▸ WHAT TO WORK ON:
In the listing, find every line that has the string "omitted" and copy it.

(INPUT RECORDS Opens)

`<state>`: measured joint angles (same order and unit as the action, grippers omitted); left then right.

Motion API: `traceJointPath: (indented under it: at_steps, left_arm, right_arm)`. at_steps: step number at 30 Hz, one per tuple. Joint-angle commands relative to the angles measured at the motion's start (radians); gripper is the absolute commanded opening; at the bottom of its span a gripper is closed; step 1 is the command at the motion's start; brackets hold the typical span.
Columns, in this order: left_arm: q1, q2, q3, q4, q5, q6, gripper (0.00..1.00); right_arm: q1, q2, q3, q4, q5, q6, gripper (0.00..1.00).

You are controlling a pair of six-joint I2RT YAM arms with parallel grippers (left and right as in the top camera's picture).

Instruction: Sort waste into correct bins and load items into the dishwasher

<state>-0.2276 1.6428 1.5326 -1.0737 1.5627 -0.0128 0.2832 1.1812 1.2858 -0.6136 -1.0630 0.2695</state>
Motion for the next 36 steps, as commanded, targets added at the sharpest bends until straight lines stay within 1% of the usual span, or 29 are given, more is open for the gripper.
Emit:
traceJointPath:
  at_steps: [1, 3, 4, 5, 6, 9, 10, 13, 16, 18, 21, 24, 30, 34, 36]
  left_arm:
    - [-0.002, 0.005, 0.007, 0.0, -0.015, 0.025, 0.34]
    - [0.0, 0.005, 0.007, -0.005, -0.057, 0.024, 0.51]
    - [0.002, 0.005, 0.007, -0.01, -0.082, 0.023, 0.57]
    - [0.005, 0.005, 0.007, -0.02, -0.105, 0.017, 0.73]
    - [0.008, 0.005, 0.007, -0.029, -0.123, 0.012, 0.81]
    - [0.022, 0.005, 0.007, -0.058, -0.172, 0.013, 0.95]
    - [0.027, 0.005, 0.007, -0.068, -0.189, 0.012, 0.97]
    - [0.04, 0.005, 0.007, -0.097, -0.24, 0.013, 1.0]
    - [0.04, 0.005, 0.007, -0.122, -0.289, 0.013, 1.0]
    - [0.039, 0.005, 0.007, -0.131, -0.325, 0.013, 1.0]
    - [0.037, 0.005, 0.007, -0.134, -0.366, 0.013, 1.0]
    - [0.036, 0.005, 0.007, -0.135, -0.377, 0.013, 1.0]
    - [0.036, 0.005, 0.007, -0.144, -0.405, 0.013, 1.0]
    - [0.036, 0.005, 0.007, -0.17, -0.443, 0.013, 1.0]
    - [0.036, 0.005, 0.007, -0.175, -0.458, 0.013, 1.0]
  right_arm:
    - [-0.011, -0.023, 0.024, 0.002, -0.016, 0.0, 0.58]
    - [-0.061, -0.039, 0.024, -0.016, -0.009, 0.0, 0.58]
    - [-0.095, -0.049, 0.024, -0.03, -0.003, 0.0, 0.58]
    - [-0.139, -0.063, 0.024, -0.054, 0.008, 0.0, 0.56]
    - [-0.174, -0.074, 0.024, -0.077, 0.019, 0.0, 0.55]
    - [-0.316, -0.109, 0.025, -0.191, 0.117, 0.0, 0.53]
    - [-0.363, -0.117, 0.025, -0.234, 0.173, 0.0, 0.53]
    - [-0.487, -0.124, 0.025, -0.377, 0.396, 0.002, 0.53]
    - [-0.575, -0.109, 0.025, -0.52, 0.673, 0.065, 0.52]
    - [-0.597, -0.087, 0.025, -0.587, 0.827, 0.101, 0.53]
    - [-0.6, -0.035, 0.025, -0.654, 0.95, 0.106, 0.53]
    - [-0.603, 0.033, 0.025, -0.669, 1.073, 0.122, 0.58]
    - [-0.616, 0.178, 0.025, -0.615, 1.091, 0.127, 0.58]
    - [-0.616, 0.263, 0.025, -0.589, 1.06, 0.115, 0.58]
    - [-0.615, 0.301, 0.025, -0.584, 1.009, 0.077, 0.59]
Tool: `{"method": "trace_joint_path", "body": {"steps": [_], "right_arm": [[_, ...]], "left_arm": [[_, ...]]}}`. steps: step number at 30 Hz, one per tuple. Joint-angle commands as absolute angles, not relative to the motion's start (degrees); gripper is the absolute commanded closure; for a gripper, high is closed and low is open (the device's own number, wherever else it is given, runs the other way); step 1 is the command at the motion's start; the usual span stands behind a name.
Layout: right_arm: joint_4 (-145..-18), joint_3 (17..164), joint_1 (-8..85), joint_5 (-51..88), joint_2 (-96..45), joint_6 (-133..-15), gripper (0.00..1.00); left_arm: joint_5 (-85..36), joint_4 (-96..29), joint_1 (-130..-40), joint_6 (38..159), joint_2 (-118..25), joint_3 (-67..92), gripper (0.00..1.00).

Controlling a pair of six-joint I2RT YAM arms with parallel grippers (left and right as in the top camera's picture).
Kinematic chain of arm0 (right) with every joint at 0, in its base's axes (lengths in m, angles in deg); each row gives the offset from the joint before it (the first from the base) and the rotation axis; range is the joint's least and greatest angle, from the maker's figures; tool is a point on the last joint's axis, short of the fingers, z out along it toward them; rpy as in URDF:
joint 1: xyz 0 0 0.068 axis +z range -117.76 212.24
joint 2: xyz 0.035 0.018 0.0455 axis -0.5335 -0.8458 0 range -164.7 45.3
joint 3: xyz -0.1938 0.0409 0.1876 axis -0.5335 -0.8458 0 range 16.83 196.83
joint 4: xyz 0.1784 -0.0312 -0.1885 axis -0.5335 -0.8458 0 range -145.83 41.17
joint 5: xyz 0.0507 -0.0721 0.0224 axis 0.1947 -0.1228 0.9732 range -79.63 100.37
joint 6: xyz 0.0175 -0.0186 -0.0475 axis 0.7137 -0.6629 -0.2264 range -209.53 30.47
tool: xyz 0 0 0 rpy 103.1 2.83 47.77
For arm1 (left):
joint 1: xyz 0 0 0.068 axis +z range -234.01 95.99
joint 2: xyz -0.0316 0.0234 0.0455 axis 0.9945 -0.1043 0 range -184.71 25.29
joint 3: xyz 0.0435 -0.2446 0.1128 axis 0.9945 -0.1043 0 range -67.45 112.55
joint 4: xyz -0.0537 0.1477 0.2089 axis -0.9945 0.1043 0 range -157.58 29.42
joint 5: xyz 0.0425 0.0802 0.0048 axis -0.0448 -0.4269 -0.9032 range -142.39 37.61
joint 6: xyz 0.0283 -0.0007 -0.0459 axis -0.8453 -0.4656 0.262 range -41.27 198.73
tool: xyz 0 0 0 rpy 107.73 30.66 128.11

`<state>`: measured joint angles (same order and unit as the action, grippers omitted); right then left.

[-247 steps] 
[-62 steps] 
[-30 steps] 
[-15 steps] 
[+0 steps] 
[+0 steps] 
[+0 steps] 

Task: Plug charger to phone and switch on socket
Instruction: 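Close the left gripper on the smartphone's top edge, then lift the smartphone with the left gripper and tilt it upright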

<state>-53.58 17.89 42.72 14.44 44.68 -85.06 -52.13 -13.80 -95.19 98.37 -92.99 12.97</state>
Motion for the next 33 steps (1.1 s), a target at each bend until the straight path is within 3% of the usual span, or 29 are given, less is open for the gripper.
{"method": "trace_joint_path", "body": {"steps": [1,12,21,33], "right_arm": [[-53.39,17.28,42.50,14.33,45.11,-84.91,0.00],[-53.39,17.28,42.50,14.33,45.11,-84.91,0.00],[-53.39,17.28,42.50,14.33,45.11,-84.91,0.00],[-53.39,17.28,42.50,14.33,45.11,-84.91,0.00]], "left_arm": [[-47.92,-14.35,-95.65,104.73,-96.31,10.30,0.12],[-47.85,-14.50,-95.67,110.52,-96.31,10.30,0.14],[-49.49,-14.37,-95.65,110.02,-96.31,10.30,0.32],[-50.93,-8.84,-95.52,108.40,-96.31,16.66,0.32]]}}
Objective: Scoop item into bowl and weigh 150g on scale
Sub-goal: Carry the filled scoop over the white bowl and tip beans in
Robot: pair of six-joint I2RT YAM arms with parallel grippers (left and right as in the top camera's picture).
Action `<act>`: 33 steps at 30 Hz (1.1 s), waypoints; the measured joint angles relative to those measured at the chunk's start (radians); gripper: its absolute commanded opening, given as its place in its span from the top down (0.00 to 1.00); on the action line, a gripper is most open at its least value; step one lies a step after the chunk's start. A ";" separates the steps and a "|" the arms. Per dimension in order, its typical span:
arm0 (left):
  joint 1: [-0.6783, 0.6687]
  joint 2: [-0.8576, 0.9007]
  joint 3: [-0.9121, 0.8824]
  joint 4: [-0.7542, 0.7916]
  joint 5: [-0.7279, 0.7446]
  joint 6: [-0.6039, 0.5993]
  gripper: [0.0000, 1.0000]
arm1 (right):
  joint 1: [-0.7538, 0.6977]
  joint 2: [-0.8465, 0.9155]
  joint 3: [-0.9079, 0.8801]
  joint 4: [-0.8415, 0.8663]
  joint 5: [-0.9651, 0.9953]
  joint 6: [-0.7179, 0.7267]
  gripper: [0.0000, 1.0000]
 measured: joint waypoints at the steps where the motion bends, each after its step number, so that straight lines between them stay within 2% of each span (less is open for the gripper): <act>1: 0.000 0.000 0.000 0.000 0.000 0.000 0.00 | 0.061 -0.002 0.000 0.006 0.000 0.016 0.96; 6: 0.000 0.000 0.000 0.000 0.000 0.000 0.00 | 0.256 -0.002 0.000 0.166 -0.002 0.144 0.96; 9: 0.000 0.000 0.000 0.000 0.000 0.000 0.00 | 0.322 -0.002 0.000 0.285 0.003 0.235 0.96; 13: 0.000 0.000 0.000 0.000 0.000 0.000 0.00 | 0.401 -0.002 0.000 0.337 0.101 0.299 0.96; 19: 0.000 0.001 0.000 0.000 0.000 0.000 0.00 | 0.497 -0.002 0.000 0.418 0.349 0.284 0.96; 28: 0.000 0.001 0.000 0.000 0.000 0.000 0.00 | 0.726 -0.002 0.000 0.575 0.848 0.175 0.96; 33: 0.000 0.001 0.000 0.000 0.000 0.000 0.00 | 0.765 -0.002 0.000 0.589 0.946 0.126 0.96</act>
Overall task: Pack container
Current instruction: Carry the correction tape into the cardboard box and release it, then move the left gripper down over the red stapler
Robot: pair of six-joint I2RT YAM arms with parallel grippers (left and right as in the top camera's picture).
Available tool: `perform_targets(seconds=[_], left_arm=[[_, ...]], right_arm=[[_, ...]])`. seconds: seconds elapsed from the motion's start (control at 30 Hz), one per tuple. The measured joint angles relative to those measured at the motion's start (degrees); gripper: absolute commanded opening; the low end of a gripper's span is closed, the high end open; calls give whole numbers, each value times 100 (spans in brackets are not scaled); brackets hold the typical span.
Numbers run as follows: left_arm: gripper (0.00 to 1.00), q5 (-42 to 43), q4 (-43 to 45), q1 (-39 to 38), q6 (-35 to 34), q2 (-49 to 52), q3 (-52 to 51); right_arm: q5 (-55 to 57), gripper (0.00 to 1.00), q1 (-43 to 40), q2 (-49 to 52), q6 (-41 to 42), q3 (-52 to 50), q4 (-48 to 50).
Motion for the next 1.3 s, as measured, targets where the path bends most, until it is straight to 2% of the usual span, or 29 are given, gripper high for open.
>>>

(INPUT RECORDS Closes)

▸ TASK ANSWER:
`<state>`: measured joint angles (same order and unit as the action, grippers omitted); left then right.
`<state>`: measured joint angles (same order and unit as the action, grippers omitted); right then left.

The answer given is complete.